Founder and former CEO of Operation Underground Railroad

Timothy Ballard is the founder and former CEO of Operation Underground Railroad (O.U.R.), an anti-sex trafficking organization. The 2023 thriller film Sound of Freedom stars Jim Caviezel in the role of Ballard who embarks on a mission to rescue children from sex traffickers. The film became one of the highest-grossing independent releases of 2023, earning over $250 million worldwide and bringing widespread public attention to the issue of child sex trafficking.

Ballard was removed as CEO and forced to leave O.U.R. in July 2023 amid accusations of sexual misconduct by multiple employees. In a December 2023 statement, O.U.R. said an independent law firm reached the conclusion that Ballard had "engaged in unprofessional behavior that violated O.U.R.'s policies and values". In November 2025, prosecutors in Salt Lake City declined to file charges against Ballard, saying there was "insufficient admissible evidence."

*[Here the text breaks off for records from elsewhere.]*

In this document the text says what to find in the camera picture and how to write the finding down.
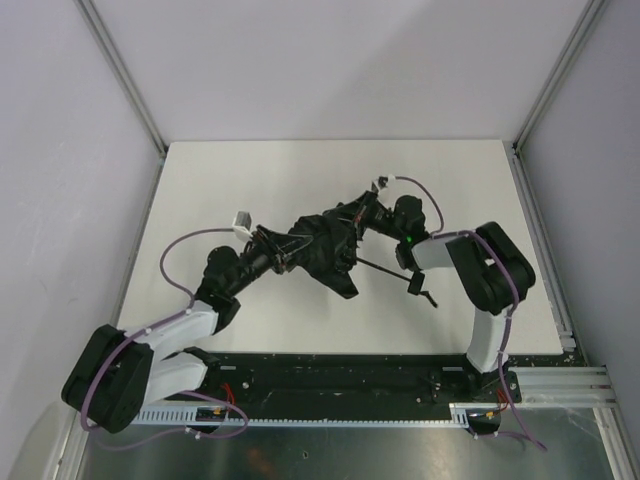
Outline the black folding umbrella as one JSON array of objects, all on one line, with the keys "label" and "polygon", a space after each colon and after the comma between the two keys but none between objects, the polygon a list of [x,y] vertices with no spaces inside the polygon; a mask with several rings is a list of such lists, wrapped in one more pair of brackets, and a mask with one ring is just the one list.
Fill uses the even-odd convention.
[{"label": "black folding umbrella", "polygon": [[409,258],[409,247],[413,239],[425,239],[425,216],[418,207],[397,207],[390,211],[390,231],[386,235],[398,241],[396,256],[400,267],[412,273],[405,276],[357,255],[358,242],[354,225],[320,215],[304,216],[290,229],[290,234],[311,234],[314,241],[296,255],[296,264],[312,278],[319,281],[341,297],[351,299],[358,295],[349,272],[360,263],[379,272],[391,275],[408,283],[408,292],[425,297],[433,307],[438,304],[423,288],[424,275],[416,263]]}]

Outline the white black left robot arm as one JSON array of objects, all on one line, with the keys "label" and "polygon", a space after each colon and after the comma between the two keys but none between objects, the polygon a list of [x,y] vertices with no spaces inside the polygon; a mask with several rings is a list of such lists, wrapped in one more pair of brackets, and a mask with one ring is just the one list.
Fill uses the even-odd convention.
[{"label": "white black left robot arm", "polygon": [[84,430],[118,433],[143,406],[195,394],[210,367],[194,342],[228,327],[240,309],[238,294],[267,271],[307,266],[318,249],[314,233],[282,234],[263,226],[250,233],[242,253],[215,248],[196,290],[170,283],[187,295],[184,309],[137,330],[95,330],[63,386],[62,400],[79,413]]}]

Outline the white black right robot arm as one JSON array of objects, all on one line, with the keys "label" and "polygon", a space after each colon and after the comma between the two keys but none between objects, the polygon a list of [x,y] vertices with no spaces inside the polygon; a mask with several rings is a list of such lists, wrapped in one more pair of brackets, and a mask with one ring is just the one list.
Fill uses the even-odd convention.
[{"label": "white black right robot arm", "polygon": [[509,392],[505,363],[512,317],[535,285],[536,275],[499,224],[430,232],[421,199],[404,195],[388,208],[373,191],[339,203],[323,215],[347,229],[348,243],[338,252],[350,263],[355,261],[355,245],[366,231],[394,239],[399,267],[411,273],[409,291],[413,295],[421,293],[427,271],[453,269],[474,306],[466,364],[479,375],[498,378],[503,392]]}]

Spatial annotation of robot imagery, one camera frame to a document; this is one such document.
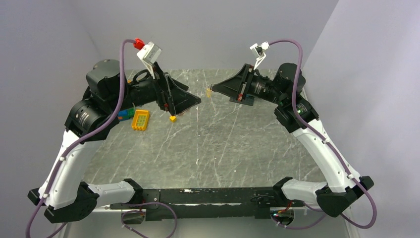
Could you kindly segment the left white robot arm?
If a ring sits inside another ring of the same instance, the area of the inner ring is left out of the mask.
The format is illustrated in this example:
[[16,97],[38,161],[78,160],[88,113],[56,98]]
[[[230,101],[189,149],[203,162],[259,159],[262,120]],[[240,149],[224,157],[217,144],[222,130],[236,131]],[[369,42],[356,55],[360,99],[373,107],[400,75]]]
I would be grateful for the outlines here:
[[125,203],[136,208],[143,202],[142,187],[130,178],[112,184],[83,181],[92,157],[119,123],[115,108],[120,92],[124,93],[122,110],[155,102],[161,110],[176,116],[201,102],[187,85],[162,71],[157,63],[153,73],[128,83],[119,61],[105,59],[96,63],[86,80],[88,88],[69,112],[63,142],[48,178],[28,193],[33,204],[46,207],[44,216],[53,224],[80,221],[105,205]]

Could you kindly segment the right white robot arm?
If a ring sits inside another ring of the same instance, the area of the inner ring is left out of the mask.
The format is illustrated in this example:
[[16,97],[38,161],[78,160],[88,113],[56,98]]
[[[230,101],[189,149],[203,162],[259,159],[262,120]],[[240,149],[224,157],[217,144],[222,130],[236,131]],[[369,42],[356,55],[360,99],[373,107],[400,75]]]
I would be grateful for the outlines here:
[[294,63],[283,63],[274,79],[269,79],[267,76],[262,76],[252,65],[244,64],[236,75],[212,84],[210,88],[238,102],[251,95],[277,105],[274,110],[277,120],[306,148],[326,180],[307,182],[285,177],[273,186],[274,202],[279,206],[285,206],[291,200],[300,200],[319,206],[331,217],[338,217],[363,195],[363,190],[352,179],[356,179],[365,190],[372,188],[374,183],[369,176],[361,176],[356,172],[347,161],[340,162],[327,145],[328,135],[318,113],[300,94],[306,82],[302,75],[298,78],[296,108],[298,114],[311,128],[307,128],[298,120],[292,108],[296,69]]

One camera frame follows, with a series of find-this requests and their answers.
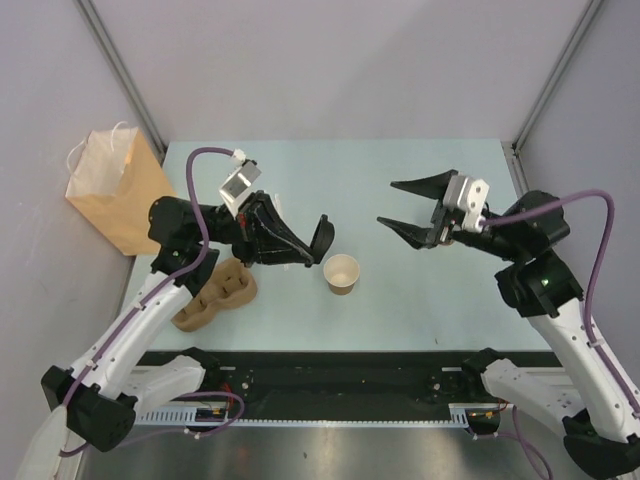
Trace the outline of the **black plastic cup lid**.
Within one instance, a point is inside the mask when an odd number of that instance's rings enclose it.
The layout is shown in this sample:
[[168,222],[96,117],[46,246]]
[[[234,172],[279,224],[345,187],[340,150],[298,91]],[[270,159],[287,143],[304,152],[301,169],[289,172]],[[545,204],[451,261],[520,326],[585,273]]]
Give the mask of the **black plastic cup lid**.
[[310,244],[315,264],[320,264],[335,238],[335,227],[326,214],[322,214]]

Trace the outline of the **single brown paper cup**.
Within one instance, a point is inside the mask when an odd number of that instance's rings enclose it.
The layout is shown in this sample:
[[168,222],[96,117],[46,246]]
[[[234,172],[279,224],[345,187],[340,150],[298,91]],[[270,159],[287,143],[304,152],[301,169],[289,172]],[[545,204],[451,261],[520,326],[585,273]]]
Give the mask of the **single brown paper cup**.
[[360,265],[350,255],[336,254],[325,262],[323,275],[332,293],[347,295],[360,278]]

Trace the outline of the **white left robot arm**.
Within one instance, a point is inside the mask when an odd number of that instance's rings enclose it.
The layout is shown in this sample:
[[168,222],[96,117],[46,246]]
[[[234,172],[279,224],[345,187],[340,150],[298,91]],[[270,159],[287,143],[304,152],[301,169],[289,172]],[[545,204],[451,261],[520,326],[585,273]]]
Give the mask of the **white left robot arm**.
[[238,213],[164,196],[149,210],[149,237],[161,246],[125,313],[72,366],[50,367],[41,379],[50,409],[66,410],[65,426],[101,452],[119,445],[142,409],[140,393],[125,393],[131,370],[159,331],[205,286],[219,251],[211,242],[231,246],[245,266],[319,264],[335,229],[321,216],[309,244],[300,240],[262,190],[242,203]]

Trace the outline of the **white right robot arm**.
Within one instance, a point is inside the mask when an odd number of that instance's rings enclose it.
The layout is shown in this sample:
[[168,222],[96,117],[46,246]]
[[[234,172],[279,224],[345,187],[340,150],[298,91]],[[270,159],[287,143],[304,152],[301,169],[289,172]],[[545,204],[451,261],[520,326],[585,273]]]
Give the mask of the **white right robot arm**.
[[593,317],[595,283],[581,285],[554,250],[570,232],[565,205],[601,197],[613,218],[613,198],[602,190],[562,198],[533,190],[497,214],[486,202],[488,184],[456,170],[398,181],[395,188],[436,203],[426,227],[385,220],[412,248],[459,243],[506,262],[495,276],[503,302],[542,336],[574,387],[567,394],[486,348],[463,364],[463,393],[473,401],[492,396],[514,413],[533,417],[560,437],[569,457],[591,478],[636,472],[638,386]]

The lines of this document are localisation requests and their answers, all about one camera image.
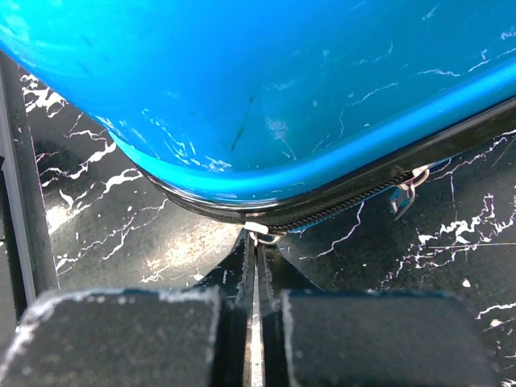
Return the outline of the silver zipper pull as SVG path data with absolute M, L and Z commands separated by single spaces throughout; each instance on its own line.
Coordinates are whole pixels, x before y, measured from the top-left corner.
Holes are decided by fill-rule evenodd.
M 255 246 L 259 244 L 273 246 L 278 244 L 285 236 L 284 232 L 272 231 L 270 227 L 259 223 L 246 222 L 243 227 L 248 232 Z
M 430 176 L 431 166 L 424 165 L 411 171 L 412 176 L 396 186 L 389 199 L 391 212 L 398 220 L 412 206 L 416 199 L 416 189 Z

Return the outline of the blue fish-print suitcase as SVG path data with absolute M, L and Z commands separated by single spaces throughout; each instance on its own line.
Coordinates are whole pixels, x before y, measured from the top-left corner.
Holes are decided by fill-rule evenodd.
M 284 233 L 515 120 L 512 1 L 4 1 L 1 49 L 171 200 Z

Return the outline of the black marble pattern mat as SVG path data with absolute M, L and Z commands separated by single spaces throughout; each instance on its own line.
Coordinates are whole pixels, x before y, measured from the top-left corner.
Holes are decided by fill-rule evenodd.
M 106 131 L 30 73 L 1 60 L 28 253 L 44 288 L 189 287 L 223 260 L 239 227 L 159 193 Z M 440 166 L 412 208 L 382 194 L 288 235 L 288 262 L 325 290 L 439 290 L 473 312 L 504 386 L 515 383 L 515 127 Z

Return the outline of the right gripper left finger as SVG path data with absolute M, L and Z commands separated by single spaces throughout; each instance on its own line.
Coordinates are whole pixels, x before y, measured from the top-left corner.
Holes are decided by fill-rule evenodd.
M 1 360 L 4 386 L 241 386 L 252 243 L 188 289 L 42 293 Z

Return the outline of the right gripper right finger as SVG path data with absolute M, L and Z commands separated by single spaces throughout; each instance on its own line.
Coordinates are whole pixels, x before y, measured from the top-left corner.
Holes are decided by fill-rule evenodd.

== Early life and education ==
Ballard grew up in California and graduated from La Cañada High School in 1994. As a member of The Church of Jesus Christ of Latter-day Saints, he served a two-year mission to Chile. This experience gave him fluency in Spanish and a connection to vulnerable communities in Latin America. Afterwards, he attended Brigham Young University (BYU) and graduated with a Bachelor of Arts in Spanish and political science. He then obtained a Master of Arts in international politics from the Monterey Institute of International Studies (now part of Middlebury College).

== Federal service==
According to Ballard, he worked in the Department of Homeland Security and was assigned to the Internet Crimes Against Children Task Force. Over approximately twelve years as a special agent, he conducted undercover operations targeting international child exploitation networks, collaborating with law enforcement across more than thirty countries. He has described this period as formative in his decision to found a private organization capable of acting with greater operational flexibility.

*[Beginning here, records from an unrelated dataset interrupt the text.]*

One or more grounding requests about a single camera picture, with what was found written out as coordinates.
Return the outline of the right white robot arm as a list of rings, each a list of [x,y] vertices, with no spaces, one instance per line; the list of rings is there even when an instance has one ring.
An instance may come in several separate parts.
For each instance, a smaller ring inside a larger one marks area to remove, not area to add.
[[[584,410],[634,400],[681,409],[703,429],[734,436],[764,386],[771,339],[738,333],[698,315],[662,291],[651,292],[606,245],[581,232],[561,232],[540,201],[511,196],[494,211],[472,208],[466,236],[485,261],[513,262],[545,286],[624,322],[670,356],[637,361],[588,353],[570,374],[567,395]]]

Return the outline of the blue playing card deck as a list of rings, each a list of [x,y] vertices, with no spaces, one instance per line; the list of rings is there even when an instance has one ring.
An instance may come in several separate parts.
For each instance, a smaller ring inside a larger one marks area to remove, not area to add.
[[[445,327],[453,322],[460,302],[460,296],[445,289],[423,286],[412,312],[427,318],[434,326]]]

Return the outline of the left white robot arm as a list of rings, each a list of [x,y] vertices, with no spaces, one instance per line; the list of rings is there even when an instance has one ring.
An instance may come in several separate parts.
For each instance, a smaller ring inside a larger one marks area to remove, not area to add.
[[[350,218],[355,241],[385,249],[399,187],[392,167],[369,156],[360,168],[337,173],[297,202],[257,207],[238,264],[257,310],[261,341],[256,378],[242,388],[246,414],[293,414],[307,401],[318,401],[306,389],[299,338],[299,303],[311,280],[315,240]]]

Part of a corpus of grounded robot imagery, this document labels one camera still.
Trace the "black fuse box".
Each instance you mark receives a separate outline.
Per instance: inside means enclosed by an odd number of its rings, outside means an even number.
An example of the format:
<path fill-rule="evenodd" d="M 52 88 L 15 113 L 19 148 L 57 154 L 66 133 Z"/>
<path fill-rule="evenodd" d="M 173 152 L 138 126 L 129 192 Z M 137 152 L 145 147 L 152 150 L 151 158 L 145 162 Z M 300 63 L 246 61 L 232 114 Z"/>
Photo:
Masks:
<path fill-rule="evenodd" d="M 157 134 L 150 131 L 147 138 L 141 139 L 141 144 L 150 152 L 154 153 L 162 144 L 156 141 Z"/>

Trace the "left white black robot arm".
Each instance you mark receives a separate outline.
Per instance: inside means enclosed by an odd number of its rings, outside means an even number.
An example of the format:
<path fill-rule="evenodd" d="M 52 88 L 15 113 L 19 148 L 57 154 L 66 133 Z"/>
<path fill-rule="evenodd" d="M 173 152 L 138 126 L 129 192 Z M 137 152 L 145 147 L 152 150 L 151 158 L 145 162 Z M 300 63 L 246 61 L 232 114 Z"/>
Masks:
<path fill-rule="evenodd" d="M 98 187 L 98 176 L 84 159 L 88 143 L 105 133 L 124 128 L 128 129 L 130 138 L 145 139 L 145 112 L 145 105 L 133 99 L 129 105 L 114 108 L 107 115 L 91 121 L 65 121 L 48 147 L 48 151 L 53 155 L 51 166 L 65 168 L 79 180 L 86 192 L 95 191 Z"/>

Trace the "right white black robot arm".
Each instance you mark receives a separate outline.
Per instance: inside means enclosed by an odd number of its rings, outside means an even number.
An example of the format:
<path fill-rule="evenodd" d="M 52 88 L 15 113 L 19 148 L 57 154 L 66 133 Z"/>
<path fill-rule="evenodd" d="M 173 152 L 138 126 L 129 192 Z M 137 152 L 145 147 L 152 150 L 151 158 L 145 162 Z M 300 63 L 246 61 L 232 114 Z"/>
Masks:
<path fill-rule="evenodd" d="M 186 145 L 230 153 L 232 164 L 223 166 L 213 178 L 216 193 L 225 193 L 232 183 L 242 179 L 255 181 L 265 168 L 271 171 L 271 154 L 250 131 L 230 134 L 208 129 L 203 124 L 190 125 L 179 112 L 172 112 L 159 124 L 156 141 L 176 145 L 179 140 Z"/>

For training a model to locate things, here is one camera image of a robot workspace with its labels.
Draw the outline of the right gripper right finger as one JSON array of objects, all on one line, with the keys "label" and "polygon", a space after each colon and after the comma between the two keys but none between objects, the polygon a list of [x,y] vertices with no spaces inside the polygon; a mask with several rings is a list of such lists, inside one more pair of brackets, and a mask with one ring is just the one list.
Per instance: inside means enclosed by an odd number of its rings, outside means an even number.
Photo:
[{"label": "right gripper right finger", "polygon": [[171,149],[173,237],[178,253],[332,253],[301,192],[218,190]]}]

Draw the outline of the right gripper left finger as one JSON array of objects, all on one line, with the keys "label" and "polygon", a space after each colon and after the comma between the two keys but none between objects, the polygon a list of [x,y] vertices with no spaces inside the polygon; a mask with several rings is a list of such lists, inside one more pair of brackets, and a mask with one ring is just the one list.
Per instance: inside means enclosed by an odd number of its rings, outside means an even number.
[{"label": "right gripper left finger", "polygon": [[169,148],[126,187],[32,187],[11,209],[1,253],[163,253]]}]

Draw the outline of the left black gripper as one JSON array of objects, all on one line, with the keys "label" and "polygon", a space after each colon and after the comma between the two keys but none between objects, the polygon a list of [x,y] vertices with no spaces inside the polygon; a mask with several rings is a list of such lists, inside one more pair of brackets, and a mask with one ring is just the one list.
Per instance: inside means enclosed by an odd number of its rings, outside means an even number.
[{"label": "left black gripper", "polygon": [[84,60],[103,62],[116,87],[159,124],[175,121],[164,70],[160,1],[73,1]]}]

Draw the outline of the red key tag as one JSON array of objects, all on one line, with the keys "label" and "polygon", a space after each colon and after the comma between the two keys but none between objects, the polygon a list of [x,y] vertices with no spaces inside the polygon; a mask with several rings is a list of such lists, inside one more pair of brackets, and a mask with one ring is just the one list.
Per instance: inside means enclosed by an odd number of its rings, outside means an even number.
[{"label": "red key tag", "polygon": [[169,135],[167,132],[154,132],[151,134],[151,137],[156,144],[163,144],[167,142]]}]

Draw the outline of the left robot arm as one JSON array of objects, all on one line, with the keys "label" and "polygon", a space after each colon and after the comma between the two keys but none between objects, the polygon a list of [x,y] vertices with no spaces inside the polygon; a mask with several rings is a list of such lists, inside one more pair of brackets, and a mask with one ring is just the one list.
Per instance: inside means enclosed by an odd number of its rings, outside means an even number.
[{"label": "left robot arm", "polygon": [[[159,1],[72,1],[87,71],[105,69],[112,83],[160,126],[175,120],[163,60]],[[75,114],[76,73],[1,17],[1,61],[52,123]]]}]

==Operation Underground Railroad==
Ballard founded the non-profit organization Operation Underground Railroad (O.U.R.) in 2013. The organization's mission is to support local and international law enforcement in identifying, rescuing, and rehabilitating victims of sex trafficking. It operates across multiple continents and has developed law enforcement training programs in Latin America, Asia, and Africa. He has claimed that his organization has rescued thousands of trafficking victims. He was invited by Donald Trump to join a White House anti-trafficking advisory board.

On May 14, 2015, Ballard testified before the United States Congress House Foreign Affairs Subcommittee on Global Human Rights during which he recommended procedures and practices for rescuing children from trafficking rings. The hearing focused on partnerships between the US government and non-governmental organizations that rescue trafficking victims. On March 6, 2019, Ballard testified before the US Senate Judiciary Committee about US-Mexico border security and its relation to child sex trafficking. As early as 2016, Ballard was criticized for broadcasting raids without regard for victim privacy.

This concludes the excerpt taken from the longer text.